Negli animali trattati è cresciuto un nuovo dente frontale che aveva la stessa forma e composizione dei denti naturali. Il potenziale di questo trattamento è significativo.
“Il team crede che in futuro sarà possibile far crescere denti non solo a persone con malattie congenite, ma anche a coloro che hanno perso denti a causa di carie o lesioni”. Tuttavia, restano ancora diversi passaggi da compiere prima che questa tecnica possa essere applicata clinicamente sugli esseri umani.
Dopo la fase sperimentale sugli esseri umani, gli scienziati sperano di eliminare gli impianti dentali (Getty)
Lo sviluppo del farmaco sperimentale che potrebbe rigenerare i denti negli adulti prospetta un futuro promettente per l’odontoiatria. Se le fasi sperimentali sugli esseri umani saranno coronate da successo, questo trattamento potrebbe eliminare la necessità di impianti dentali, offrendo una soluzione biologica e meno invasiva per la perdita dei denti.
Questo farmaco, che agisce bloccando la proteina USAG-1, ha già dimostrato efficacia nei test sugli animali, permettendo la crescita di nuovi denti in modo naturale. Si sa che gli scienziati prevedono, se i test saranno positivi, che il farmaco sarà inizialmente utilizzato dai pazienti con anodontia.
La perdita dei denti è un problema che colpisce milioni di persone in tutto il mondo, per diverse cause. Secondo l’Associazione Dentale Americana (ADA), la malattia parodontale, un’infezione grave delle gengive, è una delle principali ragioni. Questa malattia danneggia i tessuti e le ossa che sostengono i denti, il che può portare alla caduta dei denti se non trattata adeguatamente.
Un’altra causa significativa della perdita dentale è la carie grave, una condizione molto comune che si verifica quando i batteri nella bocca producono acidi che scompongono lo smalto dentale. La carie non trattata può progredire fino a distruggere il dente e richiederne l’estrazione, specialmente nelle popolazioni con accesso limitato ai servizi sanitari dentali.

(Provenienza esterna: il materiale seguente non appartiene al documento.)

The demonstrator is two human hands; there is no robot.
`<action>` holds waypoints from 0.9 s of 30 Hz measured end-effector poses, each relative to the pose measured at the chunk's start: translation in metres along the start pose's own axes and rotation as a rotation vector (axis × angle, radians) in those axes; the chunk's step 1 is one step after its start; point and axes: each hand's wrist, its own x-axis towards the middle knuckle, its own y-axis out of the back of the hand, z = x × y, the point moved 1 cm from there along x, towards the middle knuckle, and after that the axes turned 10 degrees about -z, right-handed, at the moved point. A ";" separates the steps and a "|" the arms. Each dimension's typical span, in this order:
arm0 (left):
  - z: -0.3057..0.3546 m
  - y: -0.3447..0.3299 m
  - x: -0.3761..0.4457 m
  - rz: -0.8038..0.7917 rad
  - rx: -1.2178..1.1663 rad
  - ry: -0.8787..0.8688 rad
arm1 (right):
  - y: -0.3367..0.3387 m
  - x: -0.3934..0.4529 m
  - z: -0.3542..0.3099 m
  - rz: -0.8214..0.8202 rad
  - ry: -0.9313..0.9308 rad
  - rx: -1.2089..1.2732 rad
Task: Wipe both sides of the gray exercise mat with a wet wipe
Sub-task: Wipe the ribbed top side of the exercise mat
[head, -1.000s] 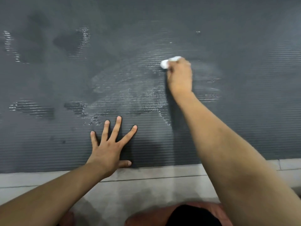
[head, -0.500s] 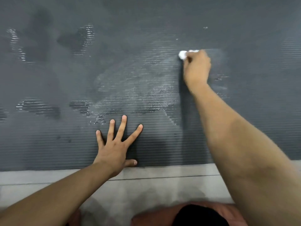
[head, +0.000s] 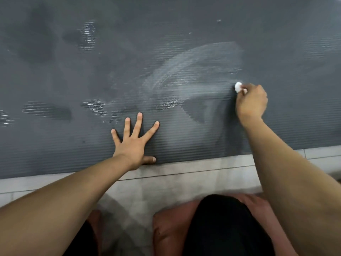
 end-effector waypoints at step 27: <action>-0.030 -0.007 -0.015 0.148 -0.015 -0.052 | -0.070 -0.205 -0.141 -0.407 0.539 0.031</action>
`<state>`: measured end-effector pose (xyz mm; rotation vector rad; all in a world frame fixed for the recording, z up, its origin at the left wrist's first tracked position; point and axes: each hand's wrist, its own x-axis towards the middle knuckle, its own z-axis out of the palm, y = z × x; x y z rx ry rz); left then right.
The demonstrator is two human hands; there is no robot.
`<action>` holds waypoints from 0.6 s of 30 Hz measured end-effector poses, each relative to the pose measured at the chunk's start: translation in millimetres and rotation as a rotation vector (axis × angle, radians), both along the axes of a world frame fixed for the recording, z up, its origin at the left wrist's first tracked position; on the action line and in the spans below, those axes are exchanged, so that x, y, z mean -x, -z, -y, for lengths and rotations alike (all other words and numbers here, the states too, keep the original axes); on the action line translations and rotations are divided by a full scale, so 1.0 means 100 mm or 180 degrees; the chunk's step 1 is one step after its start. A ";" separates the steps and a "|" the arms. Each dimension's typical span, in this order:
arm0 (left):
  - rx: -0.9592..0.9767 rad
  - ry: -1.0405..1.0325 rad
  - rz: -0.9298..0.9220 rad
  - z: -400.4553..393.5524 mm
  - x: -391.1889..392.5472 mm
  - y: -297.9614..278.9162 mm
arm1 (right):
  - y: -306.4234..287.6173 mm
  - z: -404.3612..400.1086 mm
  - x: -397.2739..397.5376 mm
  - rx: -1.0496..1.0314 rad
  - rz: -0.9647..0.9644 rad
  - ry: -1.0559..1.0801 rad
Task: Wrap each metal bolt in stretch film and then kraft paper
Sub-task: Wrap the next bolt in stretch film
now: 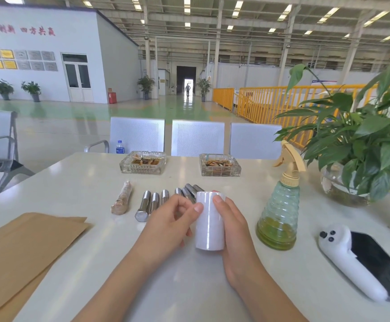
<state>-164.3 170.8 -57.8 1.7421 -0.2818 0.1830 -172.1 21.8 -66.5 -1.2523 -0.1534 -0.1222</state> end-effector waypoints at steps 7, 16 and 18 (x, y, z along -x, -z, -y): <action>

Anche il trauma fisico è una causa importante di perdita dei denti. Incidenti, cadute o impatti durante attività sportive possono provocare l’avulsione dentale. L’Istituto Nazionale di Ricerca Dentale e Craniofacciale degli Stati Uniti (NIDCR, per le sue sigle in inglese) suggerisce che l’uso di paradenti durante attività ad alto rischio può prevenire questi incidenti.
Condizioni mediche sottostanti, come il diabete, possono aumentare il rischio di perdita dei denti. Secondo gli esperti della Mayo Clinic, alti livelli di zucchero nel sangue possono influire sulla salute delle gengive, facilitando l’insorgenza di infezioni e complicando la cicatrizzazione. Una gestione adeguata di queste condizioni è cruciale per mantenere una buona salute orale e prevenire la perdita dei denti.